3. Maintaining Police Staffing (But Changing Their Role)
• Importantly, Mamdani does not plan to drastically shrink the NYPD. He has said he’ll keep the current size more or less stable. 
• The idea is that, with some calls diverted to the DCS, the police can concentrate on core public-safety work (violent crime, serious calls) rather than being “stretched thin” doing social-worker-type work. 
• In his vision, the police and the new DCS coexist and cooperate: they’re not mutually exclusive.
4. Addressing Response Times and Effectiveness
• Mamdani argues that by having social-service experts handle non-violent/emotional calls, response times to serious crime could improve because police are less burdened. 

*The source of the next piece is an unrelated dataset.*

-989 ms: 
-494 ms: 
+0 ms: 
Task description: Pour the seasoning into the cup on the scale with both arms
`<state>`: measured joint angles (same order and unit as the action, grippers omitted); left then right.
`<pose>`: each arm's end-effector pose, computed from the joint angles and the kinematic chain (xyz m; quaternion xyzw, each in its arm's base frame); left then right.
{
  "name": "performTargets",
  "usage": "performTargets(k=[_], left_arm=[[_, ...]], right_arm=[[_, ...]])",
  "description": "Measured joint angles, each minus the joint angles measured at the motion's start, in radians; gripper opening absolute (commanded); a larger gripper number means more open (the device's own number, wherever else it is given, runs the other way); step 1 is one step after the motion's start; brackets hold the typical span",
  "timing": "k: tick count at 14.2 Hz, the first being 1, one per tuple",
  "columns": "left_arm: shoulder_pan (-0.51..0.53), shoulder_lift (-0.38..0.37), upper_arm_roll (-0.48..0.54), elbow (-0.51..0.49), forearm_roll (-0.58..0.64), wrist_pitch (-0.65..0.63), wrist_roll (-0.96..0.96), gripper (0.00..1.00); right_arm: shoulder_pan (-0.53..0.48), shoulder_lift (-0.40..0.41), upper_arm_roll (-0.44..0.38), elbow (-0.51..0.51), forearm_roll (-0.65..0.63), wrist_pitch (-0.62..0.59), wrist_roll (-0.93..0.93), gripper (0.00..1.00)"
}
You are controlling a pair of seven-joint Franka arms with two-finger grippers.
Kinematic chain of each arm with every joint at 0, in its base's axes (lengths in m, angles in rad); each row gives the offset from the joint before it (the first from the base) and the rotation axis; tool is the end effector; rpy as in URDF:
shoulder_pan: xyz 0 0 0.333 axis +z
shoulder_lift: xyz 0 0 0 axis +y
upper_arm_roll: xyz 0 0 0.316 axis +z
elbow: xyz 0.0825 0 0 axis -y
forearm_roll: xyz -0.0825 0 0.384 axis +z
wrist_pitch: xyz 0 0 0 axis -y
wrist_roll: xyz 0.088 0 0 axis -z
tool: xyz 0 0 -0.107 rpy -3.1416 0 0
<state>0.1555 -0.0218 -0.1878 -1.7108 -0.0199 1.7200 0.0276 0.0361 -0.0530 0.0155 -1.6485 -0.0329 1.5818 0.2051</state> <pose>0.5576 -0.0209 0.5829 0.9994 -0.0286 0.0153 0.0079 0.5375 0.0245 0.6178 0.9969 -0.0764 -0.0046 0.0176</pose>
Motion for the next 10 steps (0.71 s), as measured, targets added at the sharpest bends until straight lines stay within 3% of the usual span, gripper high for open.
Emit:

• He also argues that many calls currently handled by police are “gaps” — mental health crises, homelessness — that are better handled by trained outreach workers. 
5. Funding the Plan
• Part of the $1.1B for the DCS would be reallocated from existing programs (about $605 million), while the rest (~$455 million) would come from new funding. 
• He intends to raise some of this money through increased taxes, especially targeting wealthier neighborhoods. (That’s part of his broader affordability / redistribution agenda.) 
6. Walk-Back / Moderation of Earlier “Defund” Rhetoric
• Mamdani has walked back some of his earlier, more radical “defund the police” language. 
• He now argues for a more nuanced approach: not abolition, but restructuring — changing how and when police are used, and giving other actors (social workers, mental-health professionals) a formal, institutional role.